Each year, the Compensation Committee establishes target APTI growth for the enterprise and the divisions at levels that are consistent with the company’s expected results. Given the transactional nature of a significant portion of our business and our fluctuating net revenue margins due to market conditions, historically, the company has found it difficult to forecast short-term performance. As such, we believe it is important to align targets more closely with our long-term growth goals, with some consideration given to shorter-term market trends and divisional business plans. Our annual targets should not vary significantly year to year, except under unusual circumstances.

The threshold, target, and maximum levels of APTI growth are set each year with the following objectives:

 

    The relative difficulty of achieving each level is consistent from year to year;

 

    The target level is challenging but achievable, and reflects planned company performance. The performance ranges within which threshold and maximum incentive payouts can be earned are generally consistent with the range of financial results within which performance is expected to occur; and

 

    A threshold payment is made to reward partial achievement of the target, and a maximum payment rewards attainment of an aggressive, but potentially achievable, level of performance.
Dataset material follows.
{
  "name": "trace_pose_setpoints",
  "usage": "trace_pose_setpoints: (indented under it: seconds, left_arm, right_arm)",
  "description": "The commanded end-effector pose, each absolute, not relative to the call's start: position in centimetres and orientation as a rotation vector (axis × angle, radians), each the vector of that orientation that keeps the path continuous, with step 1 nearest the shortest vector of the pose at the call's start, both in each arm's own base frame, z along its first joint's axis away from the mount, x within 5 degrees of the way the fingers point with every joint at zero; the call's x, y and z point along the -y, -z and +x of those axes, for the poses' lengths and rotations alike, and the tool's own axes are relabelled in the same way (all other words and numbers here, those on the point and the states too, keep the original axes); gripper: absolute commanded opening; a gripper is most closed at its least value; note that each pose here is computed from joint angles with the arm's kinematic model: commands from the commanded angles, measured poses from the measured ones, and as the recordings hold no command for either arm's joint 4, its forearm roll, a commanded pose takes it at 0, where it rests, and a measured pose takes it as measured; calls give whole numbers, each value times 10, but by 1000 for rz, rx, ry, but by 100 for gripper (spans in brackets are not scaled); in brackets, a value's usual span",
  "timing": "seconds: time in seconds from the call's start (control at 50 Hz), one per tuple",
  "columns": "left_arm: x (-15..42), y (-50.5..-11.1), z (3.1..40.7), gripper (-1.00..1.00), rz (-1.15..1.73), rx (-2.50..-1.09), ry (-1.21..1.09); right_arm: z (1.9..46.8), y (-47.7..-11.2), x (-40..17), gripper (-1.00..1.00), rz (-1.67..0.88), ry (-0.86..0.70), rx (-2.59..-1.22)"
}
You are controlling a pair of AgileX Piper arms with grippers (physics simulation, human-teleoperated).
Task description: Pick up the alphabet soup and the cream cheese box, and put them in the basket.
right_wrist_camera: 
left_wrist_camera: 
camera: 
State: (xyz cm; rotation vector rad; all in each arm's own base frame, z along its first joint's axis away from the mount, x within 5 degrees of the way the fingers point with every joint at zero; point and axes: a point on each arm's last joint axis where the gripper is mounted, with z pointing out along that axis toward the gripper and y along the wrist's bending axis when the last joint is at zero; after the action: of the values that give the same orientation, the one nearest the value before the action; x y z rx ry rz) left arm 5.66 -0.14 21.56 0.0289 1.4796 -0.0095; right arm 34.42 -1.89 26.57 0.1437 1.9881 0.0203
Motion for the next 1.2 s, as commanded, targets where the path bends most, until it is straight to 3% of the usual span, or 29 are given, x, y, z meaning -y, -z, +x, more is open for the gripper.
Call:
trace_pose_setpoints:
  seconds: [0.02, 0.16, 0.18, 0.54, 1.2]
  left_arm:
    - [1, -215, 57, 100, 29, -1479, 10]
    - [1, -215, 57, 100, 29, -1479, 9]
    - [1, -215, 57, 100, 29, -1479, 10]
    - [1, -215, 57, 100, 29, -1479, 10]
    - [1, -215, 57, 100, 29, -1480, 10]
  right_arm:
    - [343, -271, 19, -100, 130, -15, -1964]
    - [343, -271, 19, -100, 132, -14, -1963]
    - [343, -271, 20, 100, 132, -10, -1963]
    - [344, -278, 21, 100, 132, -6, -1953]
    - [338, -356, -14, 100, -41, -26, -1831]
For performance between threshold and target or target and maximum, the achievement percentage is determined by linear interpolation. The performance range for the annual incentive compensation target for NEOs ranges from 70% of target at threshold and 120% of target at maximum. The NEO annual incentive compensation plan is capped at 2 times the target opportunity. The Compensation Committee certified the following actual performance levels and percentage of target payout for each of the NEOs.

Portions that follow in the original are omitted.